Large-vessel damage increases the risk of heart disease, stroke, and poor circulation in the legs. Heart disease is the leading cause of death among people with diabetes, not because diabetes directly attacks the heart, but because high blood sugar accelerates the buildup of plaque in arteries throughout the body.
Managing Blood Sugar
The core goal for all types of diabetes is keeping blood sugar as close to a normal range as possible. How that’s achieved depends on the type.
People with type 1 diabetes rely on insulin therapy, carefully matching their insulin doses to the food they eat and their activity levels. Continuous glucose monitors and insulin pumps have made this process more precise, but it still requires daily attention.
For type 2, treatment usually starts with lifestyle changes: improving diet, increasing exercise, and losing weight.
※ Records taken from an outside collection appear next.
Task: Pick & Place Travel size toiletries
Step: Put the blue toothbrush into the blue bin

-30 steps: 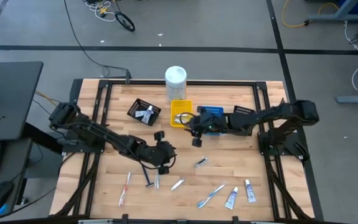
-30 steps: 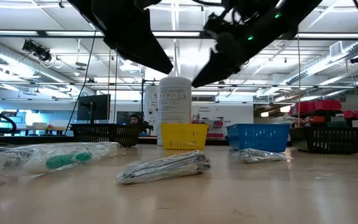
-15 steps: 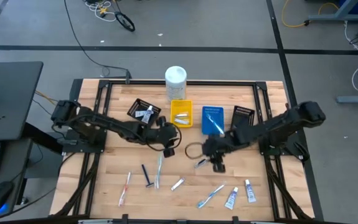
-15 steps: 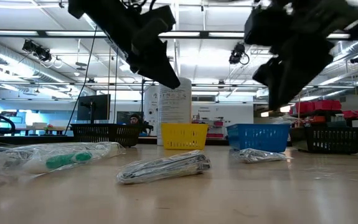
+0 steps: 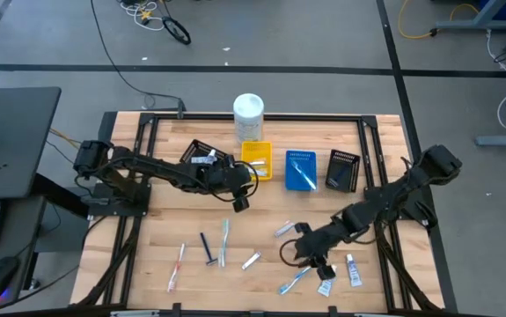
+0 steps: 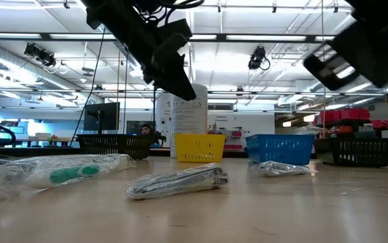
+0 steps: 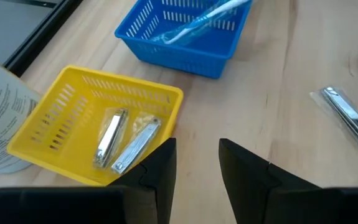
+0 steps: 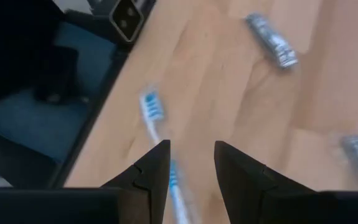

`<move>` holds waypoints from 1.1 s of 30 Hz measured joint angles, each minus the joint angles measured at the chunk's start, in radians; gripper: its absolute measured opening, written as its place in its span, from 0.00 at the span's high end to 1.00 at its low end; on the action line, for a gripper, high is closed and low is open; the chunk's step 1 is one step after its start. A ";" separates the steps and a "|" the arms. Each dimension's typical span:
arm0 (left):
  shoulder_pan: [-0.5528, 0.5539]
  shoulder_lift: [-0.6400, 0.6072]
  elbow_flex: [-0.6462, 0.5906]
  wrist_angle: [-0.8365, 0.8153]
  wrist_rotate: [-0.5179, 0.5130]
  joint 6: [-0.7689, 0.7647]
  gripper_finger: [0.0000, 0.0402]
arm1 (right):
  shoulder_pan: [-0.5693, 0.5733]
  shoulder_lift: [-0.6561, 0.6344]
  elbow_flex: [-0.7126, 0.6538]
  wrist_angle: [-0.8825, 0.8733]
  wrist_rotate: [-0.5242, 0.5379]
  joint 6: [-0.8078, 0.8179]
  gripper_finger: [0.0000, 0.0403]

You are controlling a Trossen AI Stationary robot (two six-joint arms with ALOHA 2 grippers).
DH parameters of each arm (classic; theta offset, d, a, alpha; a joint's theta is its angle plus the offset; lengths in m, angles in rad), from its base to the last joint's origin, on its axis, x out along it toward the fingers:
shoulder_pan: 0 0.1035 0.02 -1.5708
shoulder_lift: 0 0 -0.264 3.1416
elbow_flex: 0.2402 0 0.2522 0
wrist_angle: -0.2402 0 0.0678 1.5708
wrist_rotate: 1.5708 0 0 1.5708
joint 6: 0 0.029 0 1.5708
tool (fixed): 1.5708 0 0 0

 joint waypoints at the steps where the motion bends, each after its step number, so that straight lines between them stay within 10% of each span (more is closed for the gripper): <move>1: 0.001 0.000 0.000 0.001 0.000 -0.001 0.68 | 0.012 0.000 -0.026 0.041 0.004 0.023 0.67; 9: 0.000 0.000 0.000 -0.001 0.003 -0.034 0.68 | 0.129 0.025 -0.106 0.160 0.185 0.041 0.68; 33: 0.000 0.000 -0.001 0.013 0.001 -0.076 0.68 | 0.164 0.245 -0.103 0.263 0.249 -0.049 0.81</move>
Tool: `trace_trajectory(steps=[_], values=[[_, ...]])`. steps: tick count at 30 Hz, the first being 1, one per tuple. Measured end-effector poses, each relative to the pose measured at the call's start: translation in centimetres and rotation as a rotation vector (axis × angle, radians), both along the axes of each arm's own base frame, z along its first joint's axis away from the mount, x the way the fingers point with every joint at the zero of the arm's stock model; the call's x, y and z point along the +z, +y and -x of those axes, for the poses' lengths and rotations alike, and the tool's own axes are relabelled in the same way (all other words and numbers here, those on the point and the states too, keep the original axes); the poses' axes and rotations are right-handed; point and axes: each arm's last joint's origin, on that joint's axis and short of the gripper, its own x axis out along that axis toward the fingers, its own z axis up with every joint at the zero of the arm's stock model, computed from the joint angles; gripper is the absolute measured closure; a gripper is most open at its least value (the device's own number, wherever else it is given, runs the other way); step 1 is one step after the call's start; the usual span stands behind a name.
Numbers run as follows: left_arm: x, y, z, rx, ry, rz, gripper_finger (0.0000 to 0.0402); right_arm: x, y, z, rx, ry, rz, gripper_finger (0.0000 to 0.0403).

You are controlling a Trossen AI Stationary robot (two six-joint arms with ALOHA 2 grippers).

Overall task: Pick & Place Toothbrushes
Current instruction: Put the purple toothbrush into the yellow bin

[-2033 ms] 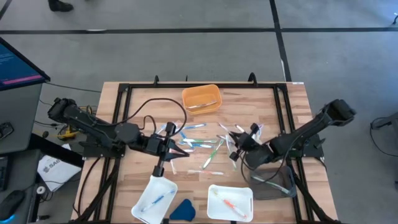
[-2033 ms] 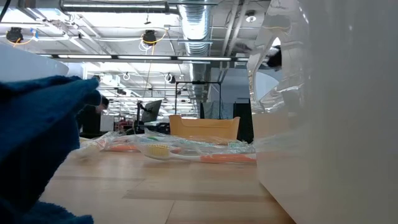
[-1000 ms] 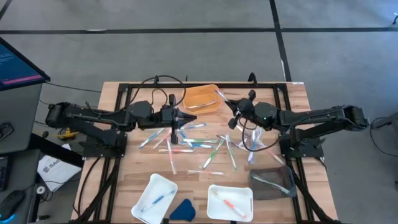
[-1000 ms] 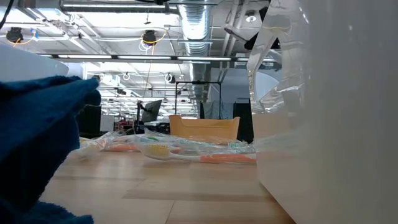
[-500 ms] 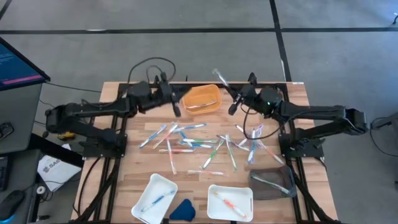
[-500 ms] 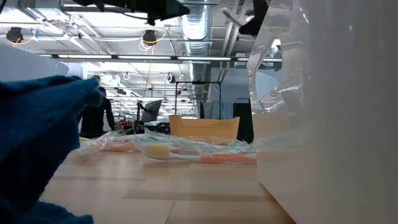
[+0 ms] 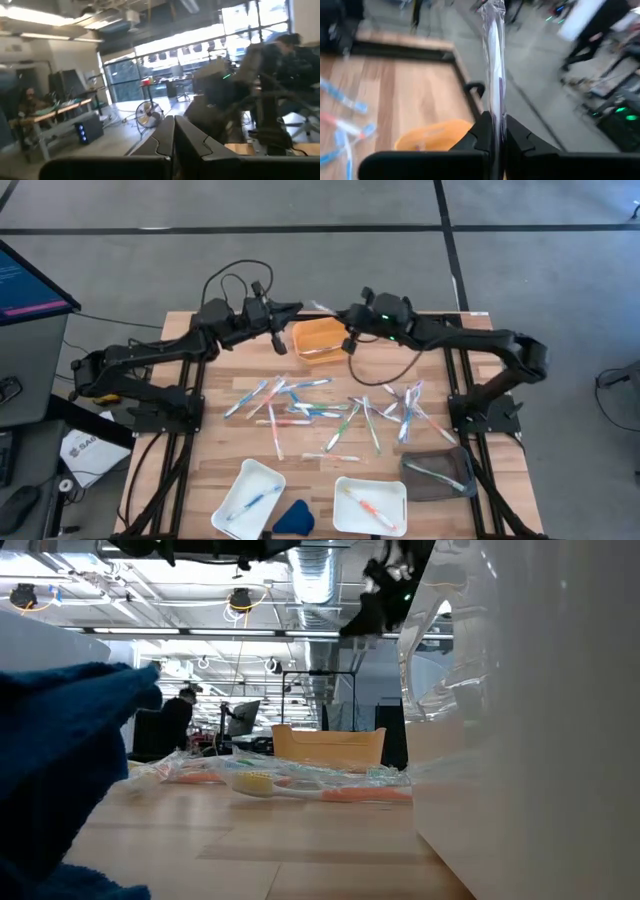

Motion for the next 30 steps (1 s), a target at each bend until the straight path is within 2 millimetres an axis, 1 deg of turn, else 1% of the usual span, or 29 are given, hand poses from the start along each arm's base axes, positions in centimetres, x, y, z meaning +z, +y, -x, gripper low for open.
trace_trajectory(steps=[3, 6, 9, 13, 17, 20, 22, 24, 28, 30], values=[[0.0, 0.0, 0.0, -0.004, 0.005, -0.013, 0.0396, -0.9, -1.4, -1.4, 0.030, 0.083, -0.048, 0.0391], [0.0, 0.0, 0.0, -0.003, 0.006, -0.013, 0.0396, -1.9, -2.8, -2.3, 0.054, 0.164, -0.116, 0.0382], [-0.4, 0.0, 0.0, -0.002, 0.017, -0.009, 0.0396, -3.4, -3.9, -3.4, 0.117, 0.229, -0.211, 0.0387], [-0.5, 0.0, 0.0, -0.004, 0.018, -0.005, 0.0396, -4.7, -4.5, -4.6, 0.147, 0.296, -0.289, 0.0393], [-0.5, -0.4, -0.1, -0.036, 0.019, -0.006, 0.0396, -5.7, -4.4, -5.7, 0.200, 0.365, -0.374, 0.0381], [-0.5, -0.5, -0.2, -0.056, 0.022, -0.009, 0.0396, -6.5, -4.7, -6.6, 0.202, 0.394, -0.424, 0.0384], [-0.5, -0.6, -0.2, -0.063, 0.023, -0.009, 0.0396, -6.8, -4.9, -7.0, 0.181, 0.400, -0.462, 0.0393], [-0.6, -0.6, -0.2, -0.067, 0.029, -0.008, 0.0396, -7.0, -5.4, -7.3, 0.154, 0.385, -0.490, 0.0393], [-0.7, -0.6, -0.3, -0.066, 0.037, -0.004, 0.0396, -7.4, -6.6, -6.8, 0.084, 0.381, -0.542, 0.0384], [-0.7, -0.6, -0.3, -0.066, 0.037, -0.004, 0.0396, -7.3, -7.0, -6.5, 0.040, 0.378, -0.547, 0.0387]])
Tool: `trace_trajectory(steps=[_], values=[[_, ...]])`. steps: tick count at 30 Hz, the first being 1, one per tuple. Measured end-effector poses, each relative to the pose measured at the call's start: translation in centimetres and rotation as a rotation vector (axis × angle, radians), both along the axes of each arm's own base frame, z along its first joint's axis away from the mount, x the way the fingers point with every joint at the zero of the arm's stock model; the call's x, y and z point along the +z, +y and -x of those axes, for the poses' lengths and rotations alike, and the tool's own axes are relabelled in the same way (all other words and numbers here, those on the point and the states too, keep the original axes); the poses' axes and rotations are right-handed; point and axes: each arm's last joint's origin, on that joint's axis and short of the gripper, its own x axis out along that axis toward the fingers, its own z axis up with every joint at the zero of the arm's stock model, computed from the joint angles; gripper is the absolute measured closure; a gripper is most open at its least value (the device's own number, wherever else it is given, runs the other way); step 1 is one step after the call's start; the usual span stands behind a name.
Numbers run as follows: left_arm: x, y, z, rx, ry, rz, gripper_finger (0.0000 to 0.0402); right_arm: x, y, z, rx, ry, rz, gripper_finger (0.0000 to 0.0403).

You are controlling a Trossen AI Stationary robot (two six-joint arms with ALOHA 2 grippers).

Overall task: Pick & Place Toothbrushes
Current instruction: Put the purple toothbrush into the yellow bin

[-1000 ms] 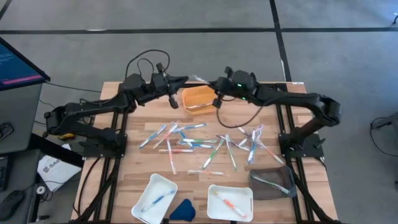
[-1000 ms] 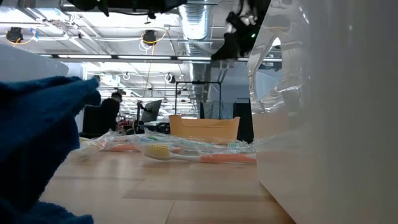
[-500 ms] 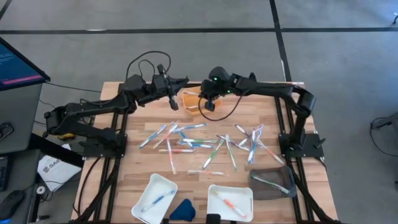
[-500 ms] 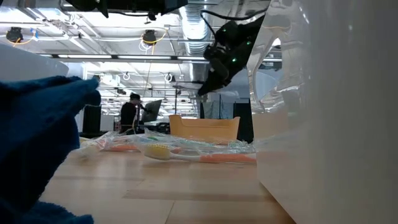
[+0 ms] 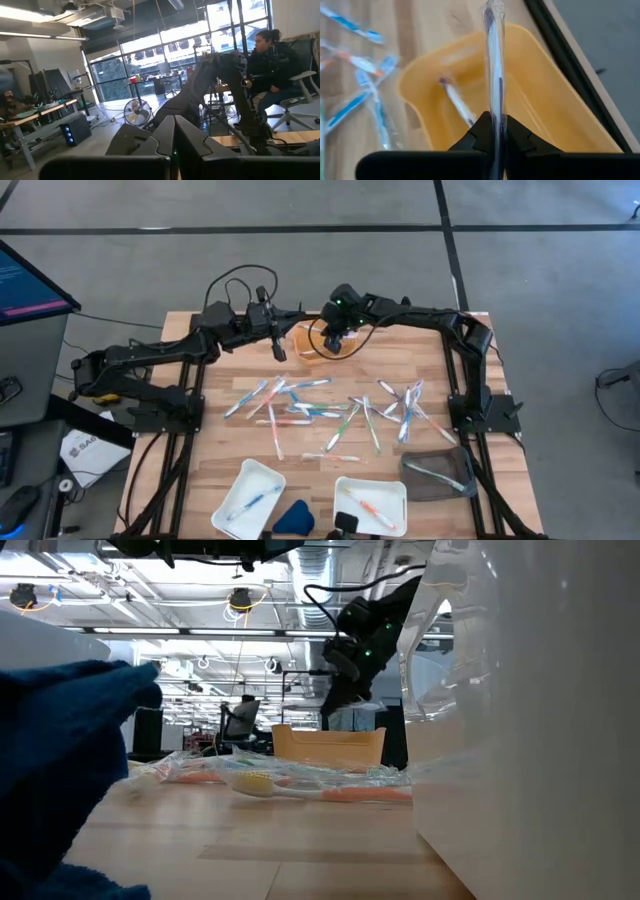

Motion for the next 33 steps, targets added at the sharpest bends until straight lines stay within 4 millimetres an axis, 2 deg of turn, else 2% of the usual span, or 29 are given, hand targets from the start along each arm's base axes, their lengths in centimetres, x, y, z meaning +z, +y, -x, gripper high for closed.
trace_trajectory(steps=[23, 29, 33], values=[[0.0, 0.0, 0.0, 0.002, 0.002, -0.006, 0.0396, -0.1, 0.4, -0.1, -0.084, 0.034, 0.006, 0.0391], [0.0, 0.0, 0.0, 0.002, 0.002, -0.006, 0.0396, -2.4, 0.6, -1.0, -0.077, 0.075, -0.007, 0.0391], [0.0, 0.0, 0.0, 0.002, 0.002, -0.006, 0.0396, -2.5, 0.4, -1.1, -0.089, 0.102, -0.003, 0.0387]])
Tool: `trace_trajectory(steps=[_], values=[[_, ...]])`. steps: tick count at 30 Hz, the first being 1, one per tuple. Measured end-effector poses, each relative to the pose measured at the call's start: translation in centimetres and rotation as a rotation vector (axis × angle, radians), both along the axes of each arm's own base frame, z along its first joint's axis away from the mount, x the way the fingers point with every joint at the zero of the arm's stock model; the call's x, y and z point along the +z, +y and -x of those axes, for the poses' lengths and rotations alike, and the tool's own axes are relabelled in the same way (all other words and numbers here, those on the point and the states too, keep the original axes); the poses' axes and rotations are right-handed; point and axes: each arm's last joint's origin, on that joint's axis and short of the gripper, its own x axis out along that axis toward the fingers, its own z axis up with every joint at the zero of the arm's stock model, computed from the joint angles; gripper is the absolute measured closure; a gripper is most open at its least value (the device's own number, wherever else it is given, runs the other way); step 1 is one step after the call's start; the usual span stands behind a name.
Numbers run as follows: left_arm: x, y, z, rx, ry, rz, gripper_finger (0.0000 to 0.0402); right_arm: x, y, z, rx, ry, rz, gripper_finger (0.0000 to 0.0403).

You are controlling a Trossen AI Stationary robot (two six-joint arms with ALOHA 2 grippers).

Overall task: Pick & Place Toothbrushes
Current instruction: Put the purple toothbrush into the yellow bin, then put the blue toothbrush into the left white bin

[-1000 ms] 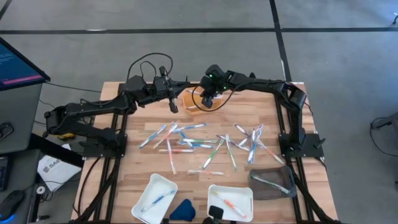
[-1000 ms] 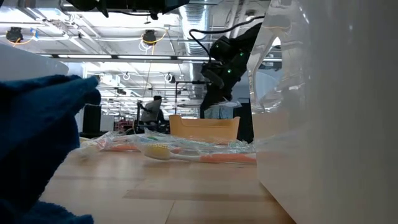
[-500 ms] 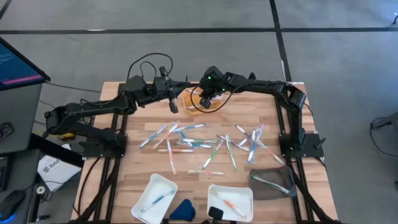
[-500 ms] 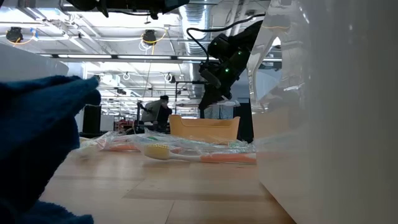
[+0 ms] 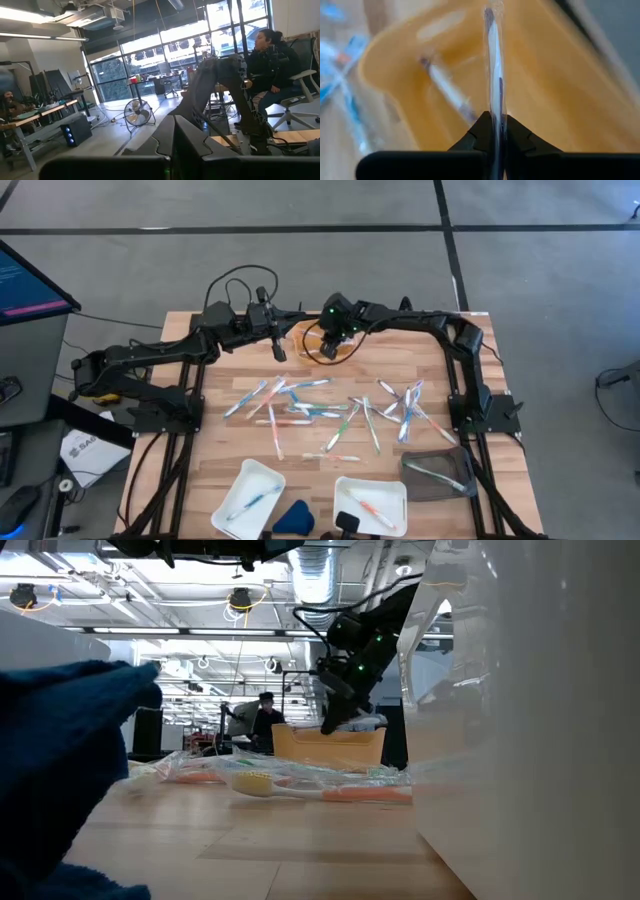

These directly reduce insulin resistance, which is the root problem. When lifestyle changes aren’t enough, oral medications that help the body use insulin more effectively or reduce glucose production are typically the next step. Some people with type 2 eventually need insulin as well, particularly if the condition progresses and the pancreas produces less insulin over time.
Regardless of type, regular monitoring matters. Tracking your blood sugar, keeping A1C in a target range, and staying on top of eye exams, kidney function tests, and foot checks can catch complications early, when they’re most treatable.